A Photographer's Gallery (March 1955 – 1957), 48 West 85th Street, on the Upper West Side of Manhattan in New York City, founded and opened by Roy DeCarava, was an early effort to gain recognition for photography as an art form. It exhibited art photography intended for walls in homes, and offices, along with paintings.

==Exhibitions==
Exhibitions at A Photographer's Gallery lasted four to six weeks, unusual at the time. Roy DeCarava believed that artists deserved an opportunity to have their work interact with as broad an audience as possible.

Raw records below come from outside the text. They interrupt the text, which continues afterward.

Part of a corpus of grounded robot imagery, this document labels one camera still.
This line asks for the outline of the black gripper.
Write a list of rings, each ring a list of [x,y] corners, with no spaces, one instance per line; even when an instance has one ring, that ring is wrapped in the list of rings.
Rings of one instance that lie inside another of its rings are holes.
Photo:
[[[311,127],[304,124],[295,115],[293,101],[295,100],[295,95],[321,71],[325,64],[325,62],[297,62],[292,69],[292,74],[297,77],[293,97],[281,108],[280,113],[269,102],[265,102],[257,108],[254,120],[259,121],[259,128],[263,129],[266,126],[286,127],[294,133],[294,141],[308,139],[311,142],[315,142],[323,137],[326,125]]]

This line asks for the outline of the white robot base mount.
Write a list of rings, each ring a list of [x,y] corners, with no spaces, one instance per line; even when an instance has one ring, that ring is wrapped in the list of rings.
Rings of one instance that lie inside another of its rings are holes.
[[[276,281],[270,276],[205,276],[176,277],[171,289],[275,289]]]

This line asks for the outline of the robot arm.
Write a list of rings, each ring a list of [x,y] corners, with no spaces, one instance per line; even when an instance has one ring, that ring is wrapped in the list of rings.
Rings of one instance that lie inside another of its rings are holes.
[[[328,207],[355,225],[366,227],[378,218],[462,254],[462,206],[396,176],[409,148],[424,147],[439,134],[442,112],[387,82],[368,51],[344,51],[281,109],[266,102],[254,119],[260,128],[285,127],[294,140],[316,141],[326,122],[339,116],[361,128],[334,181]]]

To that end, he was committed to showing exhibitions in an environment that was respectful to the artists and thus had a dedicated, clean wall gallery space.

There were a number of one-man exhibitions, but most of the time the gallery featured group shows, giving both new and more established photographers the opportunity to show, and to interact with, others in the exhibition process.

==Photographers==
Some of the photographers who were exhibited at A Photographer's Gallery, in addition to Roy DeCarava, were: Berenice Abbott, Hugh Bell, Hal Berg, Ruth Bernhard, Lou Bernstein, Harry Callahan, Van Deren Coke, Rufus Graham, Sid Grossman, Scott Hyde, Raymond Jacobs, Art Kane, Harry Lapow, Leon Levenstein, Ralph Eugene Meatyard (whose national career was established by his exhibition at the gallery), Jay Maisel, Lisette Model, David Vestal, Dan Weiner, Minor White, and Tad Yamashiro.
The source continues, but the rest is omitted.